*** Opening of DATA TO PROCESS ***
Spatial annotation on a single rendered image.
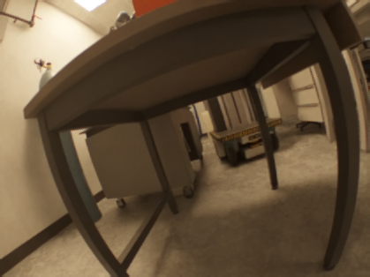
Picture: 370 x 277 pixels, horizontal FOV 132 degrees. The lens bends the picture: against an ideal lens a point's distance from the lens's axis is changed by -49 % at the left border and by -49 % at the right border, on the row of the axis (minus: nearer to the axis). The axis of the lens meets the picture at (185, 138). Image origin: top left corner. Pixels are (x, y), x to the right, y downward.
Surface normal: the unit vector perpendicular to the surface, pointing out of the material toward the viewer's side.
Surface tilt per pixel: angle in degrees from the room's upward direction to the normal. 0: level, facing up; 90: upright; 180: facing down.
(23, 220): 90
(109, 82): 90
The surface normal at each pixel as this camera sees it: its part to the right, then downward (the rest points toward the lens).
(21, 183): 0.94, -0.28
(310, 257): -0.30, -0.95
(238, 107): -0.06, 0.10
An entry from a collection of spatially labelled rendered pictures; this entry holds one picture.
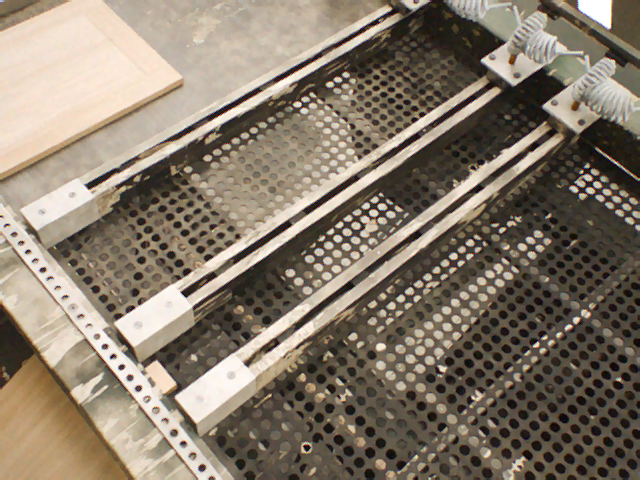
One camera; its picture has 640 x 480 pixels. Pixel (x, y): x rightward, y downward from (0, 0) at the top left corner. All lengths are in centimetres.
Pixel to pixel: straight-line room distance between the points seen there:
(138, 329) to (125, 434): 18
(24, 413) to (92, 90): 72
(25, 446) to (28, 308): 38
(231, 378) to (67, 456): 48
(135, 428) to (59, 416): 38
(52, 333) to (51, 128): 51
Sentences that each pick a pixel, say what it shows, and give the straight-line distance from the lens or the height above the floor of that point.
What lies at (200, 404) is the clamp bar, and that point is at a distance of 129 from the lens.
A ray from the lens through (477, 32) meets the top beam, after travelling 192.
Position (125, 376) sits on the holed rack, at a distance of 135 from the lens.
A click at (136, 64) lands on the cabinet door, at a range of 185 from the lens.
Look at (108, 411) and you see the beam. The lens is 133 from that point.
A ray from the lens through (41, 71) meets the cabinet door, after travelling 187.
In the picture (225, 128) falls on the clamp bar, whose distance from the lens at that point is 165.
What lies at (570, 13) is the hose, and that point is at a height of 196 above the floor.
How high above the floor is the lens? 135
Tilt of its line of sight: 4 degrees down
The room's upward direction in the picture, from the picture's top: 43 degrees clockwise
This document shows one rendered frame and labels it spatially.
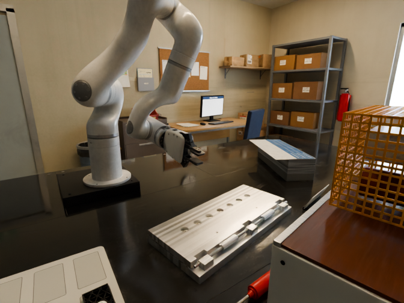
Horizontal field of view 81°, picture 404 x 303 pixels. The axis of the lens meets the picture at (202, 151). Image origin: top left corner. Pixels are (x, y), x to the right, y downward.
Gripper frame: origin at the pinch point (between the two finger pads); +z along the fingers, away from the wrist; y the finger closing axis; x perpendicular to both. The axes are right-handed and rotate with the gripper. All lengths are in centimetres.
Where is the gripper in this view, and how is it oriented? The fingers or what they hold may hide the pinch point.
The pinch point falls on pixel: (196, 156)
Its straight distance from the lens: 77.9
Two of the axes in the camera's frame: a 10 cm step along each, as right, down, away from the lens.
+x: -7.1, 1.9, -6.8
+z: 6.9, 4.0, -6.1
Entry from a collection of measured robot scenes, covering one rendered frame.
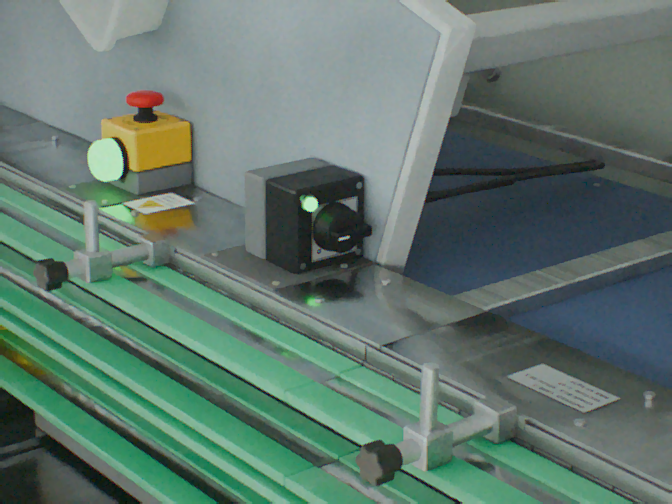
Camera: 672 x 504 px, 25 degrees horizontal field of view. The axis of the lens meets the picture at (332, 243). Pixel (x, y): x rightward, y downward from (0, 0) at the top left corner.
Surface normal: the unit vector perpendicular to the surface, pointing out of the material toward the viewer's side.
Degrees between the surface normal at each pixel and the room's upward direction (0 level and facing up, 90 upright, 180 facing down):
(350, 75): 0
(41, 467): 89
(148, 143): 90
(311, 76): 0
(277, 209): 0
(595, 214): 90
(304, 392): 90
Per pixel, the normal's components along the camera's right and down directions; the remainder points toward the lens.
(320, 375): 0.01, -0.94
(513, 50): 0.59, 0.56
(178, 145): 0.62, 0.26
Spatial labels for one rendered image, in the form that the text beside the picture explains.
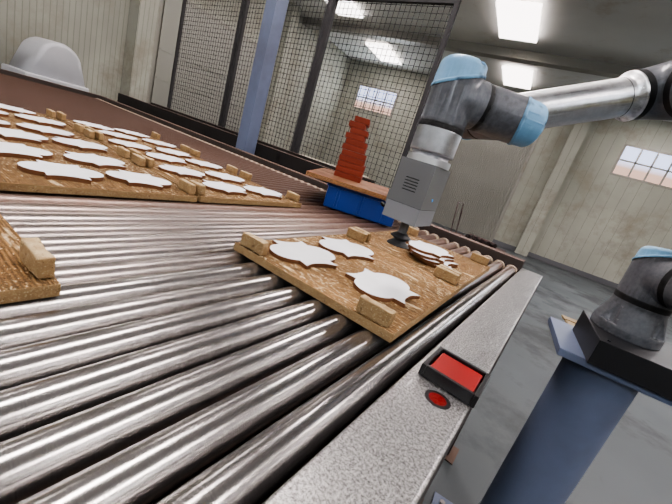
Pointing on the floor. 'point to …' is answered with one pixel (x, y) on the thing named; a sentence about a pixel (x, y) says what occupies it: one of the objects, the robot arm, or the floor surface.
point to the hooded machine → (47, 62)
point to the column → (562, 428)
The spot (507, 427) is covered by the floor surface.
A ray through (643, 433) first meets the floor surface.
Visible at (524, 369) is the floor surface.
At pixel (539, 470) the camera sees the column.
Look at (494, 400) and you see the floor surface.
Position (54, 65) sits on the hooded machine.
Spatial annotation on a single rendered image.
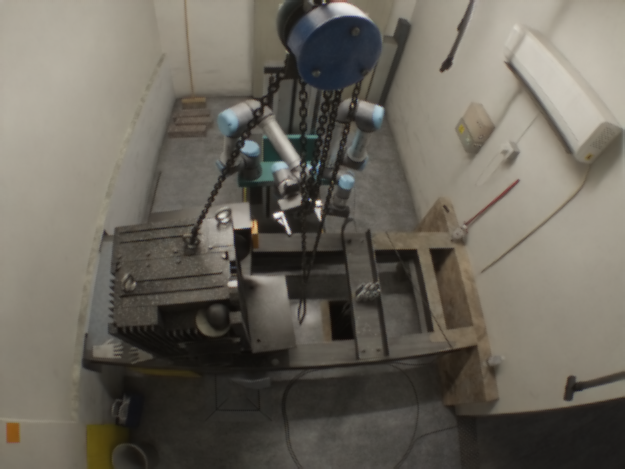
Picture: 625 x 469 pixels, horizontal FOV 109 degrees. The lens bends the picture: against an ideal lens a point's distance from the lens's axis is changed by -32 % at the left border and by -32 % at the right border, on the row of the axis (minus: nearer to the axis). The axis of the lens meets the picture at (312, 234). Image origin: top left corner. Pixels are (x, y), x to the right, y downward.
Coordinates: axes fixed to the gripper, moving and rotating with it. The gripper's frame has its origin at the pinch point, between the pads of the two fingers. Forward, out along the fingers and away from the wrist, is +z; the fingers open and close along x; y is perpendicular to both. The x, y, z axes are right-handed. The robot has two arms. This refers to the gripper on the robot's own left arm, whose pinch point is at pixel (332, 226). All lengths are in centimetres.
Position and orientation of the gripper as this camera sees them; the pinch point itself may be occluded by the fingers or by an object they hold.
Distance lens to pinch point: 185.6
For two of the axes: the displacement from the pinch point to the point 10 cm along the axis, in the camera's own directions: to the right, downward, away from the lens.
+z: -2.3, 7.8, 5.8
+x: 9.7, 1.4, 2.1
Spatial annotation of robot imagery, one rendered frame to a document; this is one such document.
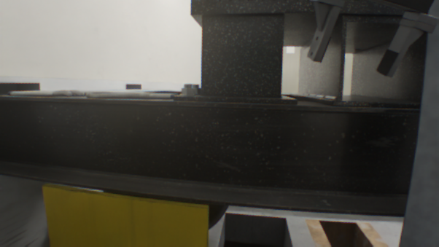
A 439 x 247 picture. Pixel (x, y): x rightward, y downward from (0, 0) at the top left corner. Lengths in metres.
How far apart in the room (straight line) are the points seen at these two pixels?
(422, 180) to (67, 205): 0.84
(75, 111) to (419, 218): 0.87
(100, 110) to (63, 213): 0.31
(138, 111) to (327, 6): 0.51
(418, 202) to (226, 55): 0.49
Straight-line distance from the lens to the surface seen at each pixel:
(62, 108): 0.80
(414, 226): 0.57
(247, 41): 0.55
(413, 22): 0.44
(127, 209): 0.65
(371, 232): 1.39
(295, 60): 3.70
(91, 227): 0.75
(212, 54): 0.56
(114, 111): 0.68
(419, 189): 0.54
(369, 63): 0.97
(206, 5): 0.57
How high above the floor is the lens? 0.70
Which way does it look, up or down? 6 degrees down
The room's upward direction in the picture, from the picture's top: 1 degrees clockwise
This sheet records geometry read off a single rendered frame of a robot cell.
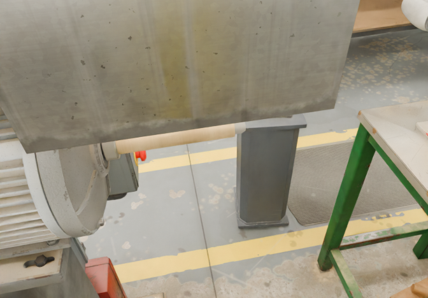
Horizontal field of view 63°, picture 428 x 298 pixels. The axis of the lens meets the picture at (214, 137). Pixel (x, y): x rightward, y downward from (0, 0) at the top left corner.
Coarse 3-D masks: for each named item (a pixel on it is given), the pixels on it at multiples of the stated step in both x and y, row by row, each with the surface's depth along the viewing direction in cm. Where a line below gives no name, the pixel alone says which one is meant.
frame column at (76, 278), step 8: (72, 256) 82; (72, 264) 81; (80, 264) 87; (72, 272) 80; (80, 272) 86; (72, 280) 79; (80, 280) 85; (88, 280) 91; (32, 288) 59; (40, 288) 62; (48, 288) 66; (56, 288) 70; (64, 288) 74; (72, 288) 78; (80, 288) 84; (88, 288) 90; (0, 296) 55; (8, 296) 56; (16, 296) 56; (24, 296) 58; (32, 296) 59; (40, 296) 62; (48, 296) 65; (56, 296) 69; (64, 296) 73; (72, 296) 78; (80, 296) 83; (88, 296) 89; (96, 296) 96
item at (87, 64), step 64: (0, 0) 23; (64, 0) 24; (128, 0) 25; (192, 0) 26; (256, 0) 27; (320, 0) 28; (0, 64) 26; (64, 64) 27; (128, 64) 28; (192, 64) 29; (256, 64) 30; (320, 64) 32; (64, 128) 31; (128, 128) 32; (192, 128) 34
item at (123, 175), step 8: (112, 160) 80; (120, 160) 81; (128, 160) 81; (136, 160) 92; (112, 168) 82; (120, 168) 82; (128, 168) 83; (136, 168) 89; (112, 176) 83; (120, 176) 84; (128, 176) 84; (136, 176) 87; (112, 184) 85; (120, 184) 86; (128, 184) 86; (136, 184) 87; (112, 192) 87; (120, 192) 88
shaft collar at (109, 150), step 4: (104, 144) 51; (108, 144) 51; (112, 144) 51; (104, 148) 51; (108, 148) 51; (112, 148) 51; (116, 148) 51; (104, 152) 51; (108, 152) 51; (112, 152) 51; (116, 152) 51; (104, 156) 51; (108, 156) 51; (112, 156) 51; (116, 156) 52
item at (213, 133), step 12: (180, 132) 53; (192, 132) 53; (204, 132) 53; (216, 132) 53; (228, 132) 54; (120, 144) 51; (132, 144) 52; (144, 144) 52; (156, 144) 52; (168, 144) 53; (180, 144) 53
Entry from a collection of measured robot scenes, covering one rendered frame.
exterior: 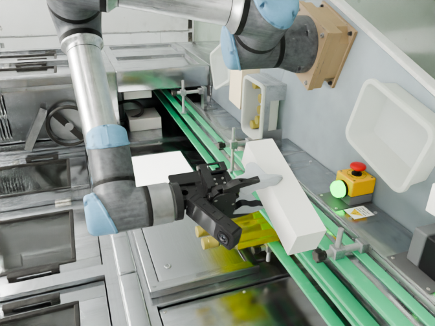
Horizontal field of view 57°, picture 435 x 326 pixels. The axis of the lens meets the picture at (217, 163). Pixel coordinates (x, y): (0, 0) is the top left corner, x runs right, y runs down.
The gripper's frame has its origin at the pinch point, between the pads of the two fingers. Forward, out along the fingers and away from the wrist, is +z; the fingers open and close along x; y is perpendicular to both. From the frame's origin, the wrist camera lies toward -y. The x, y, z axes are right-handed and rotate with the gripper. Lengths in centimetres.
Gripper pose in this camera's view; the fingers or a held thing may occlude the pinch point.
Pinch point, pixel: (274, 193)
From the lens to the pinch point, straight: 79.3
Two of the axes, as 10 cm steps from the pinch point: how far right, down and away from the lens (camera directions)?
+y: -3.1, -7.1, 6.3
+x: -1.3, 6.9, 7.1
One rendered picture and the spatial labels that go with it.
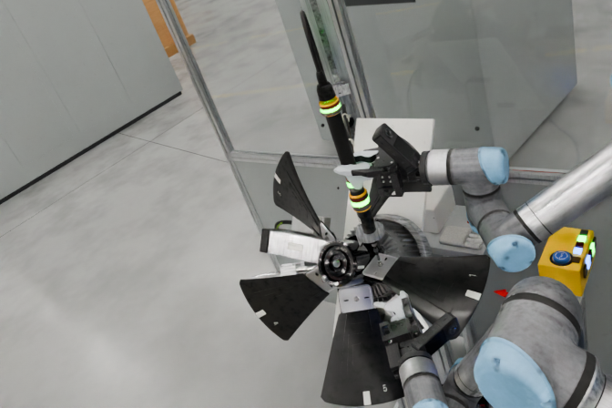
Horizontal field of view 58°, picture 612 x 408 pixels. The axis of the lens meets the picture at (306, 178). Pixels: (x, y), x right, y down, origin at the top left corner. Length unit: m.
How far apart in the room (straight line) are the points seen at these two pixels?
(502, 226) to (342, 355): 0.58
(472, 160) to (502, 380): 0.46
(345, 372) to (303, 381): 1.38
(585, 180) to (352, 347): 0.71
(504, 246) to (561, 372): 0.30
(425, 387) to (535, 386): 0.35
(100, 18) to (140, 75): 0.76
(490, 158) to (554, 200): 0.14
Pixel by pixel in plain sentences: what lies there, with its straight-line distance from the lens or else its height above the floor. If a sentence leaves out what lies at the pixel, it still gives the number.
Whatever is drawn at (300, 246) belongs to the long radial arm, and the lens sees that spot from 1.70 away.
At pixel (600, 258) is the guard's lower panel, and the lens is 2.15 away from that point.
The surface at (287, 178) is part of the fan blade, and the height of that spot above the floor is 1.36.
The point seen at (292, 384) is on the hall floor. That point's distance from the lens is 2.86.
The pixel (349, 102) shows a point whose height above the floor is 1.39.
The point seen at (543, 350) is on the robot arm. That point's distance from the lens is 0.85.
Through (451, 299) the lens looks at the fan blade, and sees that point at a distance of 1.33.
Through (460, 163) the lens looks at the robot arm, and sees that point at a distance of 1.14.
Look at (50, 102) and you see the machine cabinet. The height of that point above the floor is 0.68.
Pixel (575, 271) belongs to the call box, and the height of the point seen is 1.07.
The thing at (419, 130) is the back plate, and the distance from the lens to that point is 1.65.
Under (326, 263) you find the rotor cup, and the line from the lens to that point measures 1.44.
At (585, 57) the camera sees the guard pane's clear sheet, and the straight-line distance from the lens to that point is 1.75.
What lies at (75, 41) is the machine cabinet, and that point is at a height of 1.13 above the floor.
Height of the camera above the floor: 2.12
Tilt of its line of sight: 30 degrees down
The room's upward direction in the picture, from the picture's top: 20 degrees counter-clockwise
*** Close of DATA TO PROCESS ***
Please write out, exactly as they appear, the lines from the one containing "(504, 246) to (561, 372): 0.30" through the last line of the records above, and nothing more.

### WORKED SOLUTION
(504, 246) to (561, 372): 0.30
(425, 387) to (535, 386): 0.35
(100, 18) to (140, 75): 0.76
(490, 158) to (554, 200): 0.14
Pixel by pixel in plain sentences: what lies there, with its straight-line distance from the lens or else its height above the floor. If a sentence leaves out what lies at the pixel, it still gives the number.
Whatever is drawn at (300, 246) belongs to the long radial arm, and the lens sees that spot from 1.70 away.
At pixel (600, 258) is the guard's lower panel, and the lens is 2.15 away from that point.
The surface at (287, 178) is part of the fan blade, and the height of that spot above the floor is 1.36.
The point seen at (292, 384) is on the hall floor. That point's distance from the lens is 2.86.
The pixel (349, 102) shows a point whose height above the floor is 1.39.
The point seen at (543, 350) is on the robot arm. That point's distance from the lens is 0.85.
Through (451, 299) the lens looks at the fan blade, and sees that point at a distance of 1.33.
Through (460, 163) the lens looks at the robot arm, and sees that point at a distance of 1.14.
Look at (50, 102) and you see the machine cabinet. The height of that point above the floor is 0.68.
Pixel (575, 271) belongs to the call box, and the height of the point seen is 1.07.
The thing at (419, 130) is the back plate, and the distance from the lens to that point is 1.65.
Under (326, 263) you find the rotor cup, and the line from the lens to that point measures 1.44.
At (585, 57) the camera sees the guard pane's clear sheet, and the straight-line distance from the lens to that point is 1.75.
What lies at (75, 41) is the machine cabinet, and that point is at a height of 1.13 above the floor.
Height of the camera above the floor: 2.12
Tilt of its line of sight: 30 degrees down
The room's upward direction in the picture, from the picture's top: 20 degrees counter-clockwise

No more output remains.